It is a common lament of mine that seminaries in Canada pay little or no attention to the arts. Oh there are some exceptions but by and large art make no appearance in these hallowed halls and classrooms of theological study. So I must note that the two Anglican colleges at Toronto School of Theology, Wycliffe and Trinity partnered in hosting Chinese Christian Artist He Qi.

He Qi is a quiet man with a broad smile and that gentle Chinese demeanor. He is a professor at Nanjing Union Seminary in China and serves as an adjunct professor in the philosophy department of the University.

His doctoral dissertation compared the presence of Buddhist art and Christian art in Chinese society. He was one of the first scholars to take up the subject of religion and art after the Cultural Revolution in China. This artist is deeply committed to the promotion of Christian art in China. For He Qi it is very important that Christian art and the Christian story be a presence in the Chinese culture.

In a conversation with the artist I noted that all the work that was on display for the Toronto visit and all the work on his website had Christian subject matter and I asked if he did other sorts of work, landscapes or abstract work. His answer was telling, he paused and said “Life is too short, I must do Christian art”. In his lecture in Toronto he noted how traditional Chinese art is without color, it is black and white. Clearly influence by a Christian doctrine of creation He Qi has a very colourful palette.

One could say that among other things his paintings are a celebration of colour. The style of his work is iconic, and seems to fit with what we call folk art. The images are strong but gentle. One can discern the influence of those who have gone before in art history and at the same time see qualities that draw on indigenous Chinese culture. He Qi is very clear about his desire to give his work a Chinese identity. He resists any facile adoption of styles from the past and is a keen advocate of being contemporary. But as an art historian he knows that one cannot and should not ignore the past. It is interesting to know that in far off Nanjing there is an artist teaching in a Christian Seminary. I learned that students go to seminary right after “middle school”. The first four years provide the foundation for their next three years of theological training.

There seems to be a certain wisdom in including art history as a foundation for the study of Christian theology.

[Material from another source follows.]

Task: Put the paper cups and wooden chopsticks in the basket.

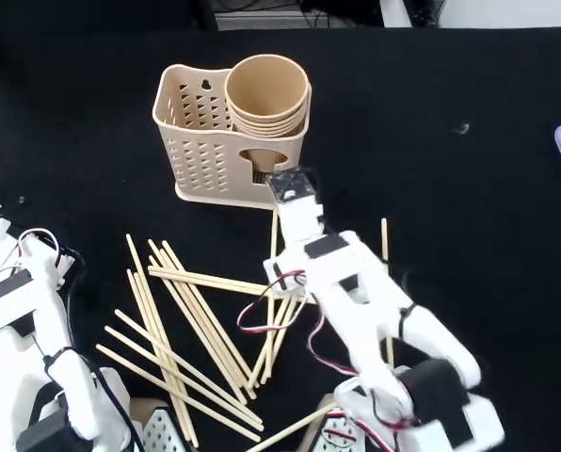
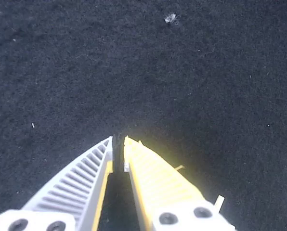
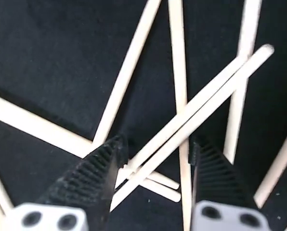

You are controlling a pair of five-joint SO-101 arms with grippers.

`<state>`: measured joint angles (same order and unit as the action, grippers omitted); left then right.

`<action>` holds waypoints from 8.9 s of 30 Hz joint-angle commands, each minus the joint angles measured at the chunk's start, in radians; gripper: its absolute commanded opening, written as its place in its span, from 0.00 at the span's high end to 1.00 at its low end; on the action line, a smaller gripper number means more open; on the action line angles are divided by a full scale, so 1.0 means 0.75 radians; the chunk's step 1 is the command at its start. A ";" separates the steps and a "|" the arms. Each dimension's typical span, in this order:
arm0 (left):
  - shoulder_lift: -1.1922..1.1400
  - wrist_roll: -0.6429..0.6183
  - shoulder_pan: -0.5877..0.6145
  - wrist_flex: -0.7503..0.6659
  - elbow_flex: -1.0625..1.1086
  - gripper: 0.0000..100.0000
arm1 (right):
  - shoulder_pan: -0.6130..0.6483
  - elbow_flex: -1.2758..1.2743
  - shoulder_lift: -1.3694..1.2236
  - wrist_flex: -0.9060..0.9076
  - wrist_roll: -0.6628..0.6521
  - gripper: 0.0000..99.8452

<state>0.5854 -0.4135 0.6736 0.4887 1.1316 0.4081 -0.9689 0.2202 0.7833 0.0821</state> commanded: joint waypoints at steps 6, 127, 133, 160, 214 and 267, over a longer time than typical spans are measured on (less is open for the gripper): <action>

Art after all is a rich reservoir of cultural and religious history not to say a resource for theological and biblical awareness. He Qi’s commitment to doing only Christian subject matter is a practice that would find resistance among Christians in some artistic quarters in North America.

Cultural differences clearly bear on this matter and it is a subject worth discussing for those in the Christian arts community in the west. Whatever the case He Qi is a man with a deep sense of Christian calling and a very special artistic gift.